Exercise instructions:
Print, in exact form, the lines below from the one containing "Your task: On" through the one containing "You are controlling", and omit all others.

Saved data entries
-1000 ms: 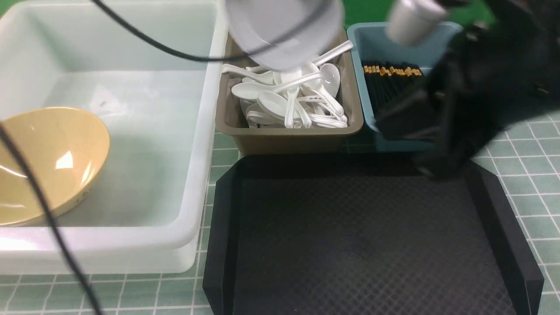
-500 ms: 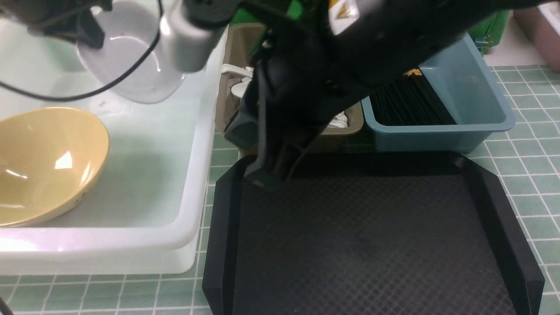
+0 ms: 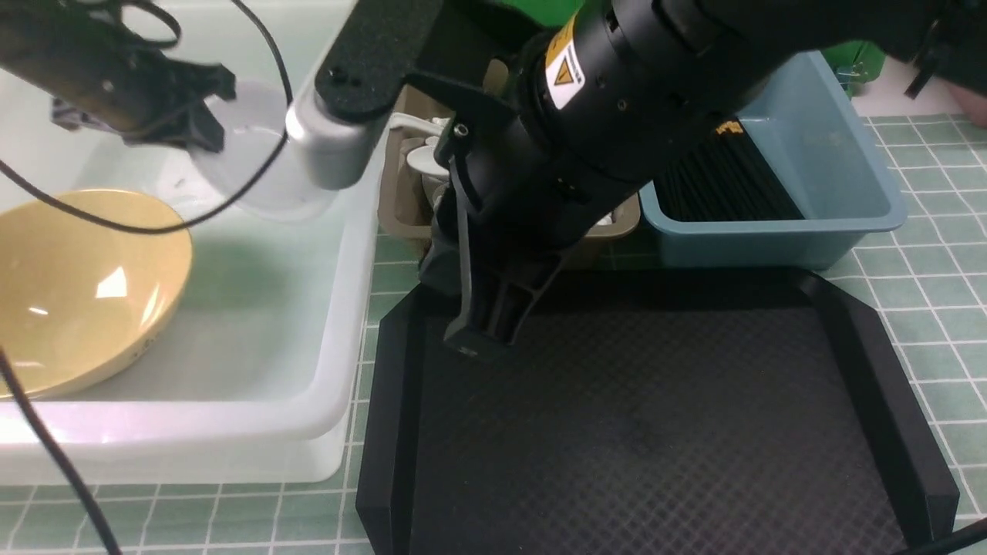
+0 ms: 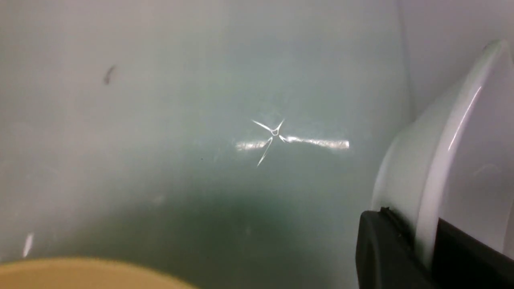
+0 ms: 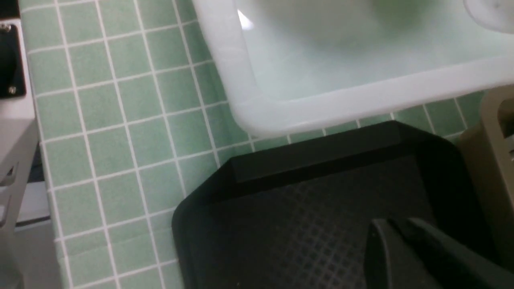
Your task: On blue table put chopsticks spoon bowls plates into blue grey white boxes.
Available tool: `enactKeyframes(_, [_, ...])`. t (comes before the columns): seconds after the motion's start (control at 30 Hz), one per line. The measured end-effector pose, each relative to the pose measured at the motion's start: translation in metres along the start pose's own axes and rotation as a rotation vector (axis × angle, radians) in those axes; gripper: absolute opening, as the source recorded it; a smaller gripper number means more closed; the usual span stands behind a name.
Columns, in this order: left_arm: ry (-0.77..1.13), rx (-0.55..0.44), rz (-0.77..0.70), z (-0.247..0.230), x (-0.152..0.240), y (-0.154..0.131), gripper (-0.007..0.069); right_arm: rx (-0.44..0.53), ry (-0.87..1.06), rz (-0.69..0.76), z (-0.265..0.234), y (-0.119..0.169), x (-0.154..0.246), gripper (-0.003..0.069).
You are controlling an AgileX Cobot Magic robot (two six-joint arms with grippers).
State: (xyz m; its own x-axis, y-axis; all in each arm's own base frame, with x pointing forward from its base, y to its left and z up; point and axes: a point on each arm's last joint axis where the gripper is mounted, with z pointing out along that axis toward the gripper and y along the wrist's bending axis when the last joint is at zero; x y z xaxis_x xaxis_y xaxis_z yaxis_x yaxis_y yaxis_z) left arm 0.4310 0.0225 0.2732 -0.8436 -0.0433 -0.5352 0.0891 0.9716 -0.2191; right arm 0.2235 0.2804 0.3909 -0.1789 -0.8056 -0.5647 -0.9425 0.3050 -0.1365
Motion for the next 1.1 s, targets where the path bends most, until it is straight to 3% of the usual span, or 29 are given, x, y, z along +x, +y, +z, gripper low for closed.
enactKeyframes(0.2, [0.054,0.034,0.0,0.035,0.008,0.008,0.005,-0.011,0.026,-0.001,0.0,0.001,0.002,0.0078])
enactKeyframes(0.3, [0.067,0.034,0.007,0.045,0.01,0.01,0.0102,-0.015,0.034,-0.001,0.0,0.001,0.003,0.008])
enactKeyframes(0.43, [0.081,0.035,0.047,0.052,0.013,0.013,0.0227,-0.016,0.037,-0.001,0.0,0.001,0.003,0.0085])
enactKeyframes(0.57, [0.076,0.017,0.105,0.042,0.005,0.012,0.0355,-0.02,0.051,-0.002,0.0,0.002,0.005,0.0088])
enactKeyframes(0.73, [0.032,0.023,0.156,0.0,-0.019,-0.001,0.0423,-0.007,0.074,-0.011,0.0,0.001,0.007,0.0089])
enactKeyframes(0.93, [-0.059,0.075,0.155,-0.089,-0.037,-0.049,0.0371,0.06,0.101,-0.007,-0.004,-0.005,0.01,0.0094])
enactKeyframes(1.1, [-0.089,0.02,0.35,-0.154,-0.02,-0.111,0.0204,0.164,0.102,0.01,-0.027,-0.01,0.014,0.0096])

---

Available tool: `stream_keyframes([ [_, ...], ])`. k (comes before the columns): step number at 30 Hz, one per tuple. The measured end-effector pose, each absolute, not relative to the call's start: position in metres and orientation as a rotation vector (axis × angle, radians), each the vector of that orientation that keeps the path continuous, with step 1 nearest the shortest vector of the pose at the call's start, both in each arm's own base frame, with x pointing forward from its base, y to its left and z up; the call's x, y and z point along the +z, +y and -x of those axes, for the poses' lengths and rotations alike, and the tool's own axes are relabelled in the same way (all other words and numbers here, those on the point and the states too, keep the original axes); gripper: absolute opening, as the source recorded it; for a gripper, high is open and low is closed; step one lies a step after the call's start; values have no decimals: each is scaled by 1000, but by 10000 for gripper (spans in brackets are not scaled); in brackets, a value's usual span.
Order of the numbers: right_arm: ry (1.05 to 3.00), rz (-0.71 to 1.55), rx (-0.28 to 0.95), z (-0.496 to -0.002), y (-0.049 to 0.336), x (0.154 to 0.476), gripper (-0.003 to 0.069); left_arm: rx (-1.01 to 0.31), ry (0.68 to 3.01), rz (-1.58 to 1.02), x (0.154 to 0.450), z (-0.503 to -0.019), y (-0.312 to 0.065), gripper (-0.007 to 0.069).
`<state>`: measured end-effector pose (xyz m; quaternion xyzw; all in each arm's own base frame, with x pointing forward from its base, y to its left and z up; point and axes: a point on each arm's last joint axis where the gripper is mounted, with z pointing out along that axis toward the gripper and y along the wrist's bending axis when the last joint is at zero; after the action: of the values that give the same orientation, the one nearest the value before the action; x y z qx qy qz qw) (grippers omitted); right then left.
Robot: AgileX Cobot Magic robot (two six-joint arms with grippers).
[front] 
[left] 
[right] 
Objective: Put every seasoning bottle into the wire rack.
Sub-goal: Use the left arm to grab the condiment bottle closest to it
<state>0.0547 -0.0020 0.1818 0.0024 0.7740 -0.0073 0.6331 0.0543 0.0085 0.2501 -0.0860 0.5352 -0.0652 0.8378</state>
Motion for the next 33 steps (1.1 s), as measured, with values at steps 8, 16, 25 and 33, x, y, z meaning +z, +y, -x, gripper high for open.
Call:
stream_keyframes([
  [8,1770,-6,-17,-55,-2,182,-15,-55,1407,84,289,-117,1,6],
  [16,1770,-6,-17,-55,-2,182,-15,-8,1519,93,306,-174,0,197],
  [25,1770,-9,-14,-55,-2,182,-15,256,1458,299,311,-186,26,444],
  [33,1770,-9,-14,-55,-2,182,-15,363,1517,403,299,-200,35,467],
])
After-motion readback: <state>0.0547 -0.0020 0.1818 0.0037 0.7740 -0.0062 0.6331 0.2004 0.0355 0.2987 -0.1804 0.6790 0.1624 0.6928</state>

Response area:
Your task: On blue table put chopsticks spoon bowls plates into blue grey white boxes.
Available tool: `enactKeyframes(_, [_, ...])`. t (comes before the columns): seconds after the motion's start (control at 30 Hz), one per line. The measured end-effector pose, each relative to the pose measured at the motion's start: translation in metres along the start pose's own axes and rotation as a rotation vector (axis × angle, radians) in those axes; gripper: absolute opening, as the source recorded it; a smaller gripper number means more closed; the usual span stands behind a name.
Columns, in this order: left_arm: ry (-0.77..1.13), rx (-0.55..0.44), rz (-0.77..0.70), z (-0.247..0.230), x (-0.152..0.240), y (-0.154..0.131), gripper (-0.007..0.069); right_arm: rx (-0.44..0.53), ry (-0.87..1.06), rz (-0.69..0.76), z (-0.265..0.234), y (-0.119..0.169), x (-0.154..0.246), gripper (-0.003..0.069).
You are controlling an AgileX Cobot Magic robot (two six-joint arms with grippers).

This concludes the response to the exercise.